▶ _Activity_
From the first line to the last, transcribe the data exactly.

=== Begin Enclosure ===

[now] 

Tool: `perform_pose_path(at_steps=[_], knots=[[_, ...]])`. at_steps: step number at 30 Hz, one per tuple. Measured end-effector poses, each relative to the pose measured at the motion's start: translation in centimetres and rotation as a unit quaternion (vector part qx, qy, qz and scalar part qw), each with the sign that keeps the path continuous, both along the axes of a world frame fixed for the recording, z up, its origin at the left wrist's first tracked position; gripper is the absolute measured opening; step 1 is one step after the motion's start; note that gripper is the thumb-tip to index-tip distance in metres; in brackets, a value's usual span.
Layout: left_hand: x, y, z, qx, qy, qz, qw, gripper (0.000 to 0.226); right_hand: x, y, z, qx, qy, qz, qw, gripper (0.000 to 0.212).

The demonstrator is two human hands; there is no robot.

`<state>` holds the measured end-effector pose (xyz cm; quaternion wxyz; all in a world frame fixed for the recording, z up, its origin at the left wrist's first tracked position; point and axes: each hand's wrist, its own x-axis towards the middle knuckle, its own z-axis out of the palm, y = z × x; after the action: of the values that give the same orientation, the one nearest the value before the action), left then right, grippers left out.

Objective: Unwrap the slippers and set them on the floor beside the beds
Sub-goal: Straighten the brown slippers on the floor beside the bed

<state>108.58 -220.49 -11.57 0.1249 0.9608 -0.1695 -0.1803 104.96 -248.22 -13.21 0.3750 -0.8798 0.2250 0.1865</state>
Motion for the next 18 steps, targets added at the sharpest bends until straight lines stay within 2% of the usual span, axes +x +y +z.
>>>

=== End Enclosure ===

▶ _Exercise solution_
[now] 

Tool: `perform_pose_path(at_steps=[_], knots=[[_, ...]])`. at_steps: step number at 30 Hz, one per tuple. Measured end-effector poses, each relative to the pose measured at the motion's start: translation in centimetres and rotation as a unit quaternion (vector part qx, qy, qz and scalar part qw), each with the sign that keeps the path continuous, both along the axes of a world frame fixed for the recording, z up, its origin at the left wrist's first tracked position; gripper is the absolute measured opening; step 1 is one step after the motion's start; note that gripper is the thumb-tip to index-tip distance in metres; in brackets, a value's usual span.
Layout: left_hand: x, y, z, qx, qy, qz, qw, gripper (0.000 to 0.226); right_hand: x, y, z, qx, qy, qz, qw, gripper (0.000 to 0.212).

The demonstrator is two human hands; there is no robot.

`<state>` holds the measured end-effector pose (xyz cm; quaternion wxyz; all in a world frame fixed for the recording, z up, its origin at the left wrist's first tracked position; point and axes: each hand's wrist, its own x-axis towards the middle knuckle, its own z-axis out of the palm, y = z × x; after the action: of the values that give the same orientation, the one nearest the value before the action), left then right, grippers left out.

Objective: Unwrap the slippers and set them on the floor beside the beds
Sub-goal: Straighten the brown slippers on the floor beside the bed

<state>108.58 -220.49 -11.57 0.1249 0.9608 -0.1695 -0.1803 104.96 -248.22 -13.21 0.3750 -0.8798 0.2250 0.1865</state>
Motion for the next 18 steps, targets added at the sharpest bends until straight lines stay within 2% of the usual span, axes +x +y +z.
>>>

Nothing further remains to be added to the answer.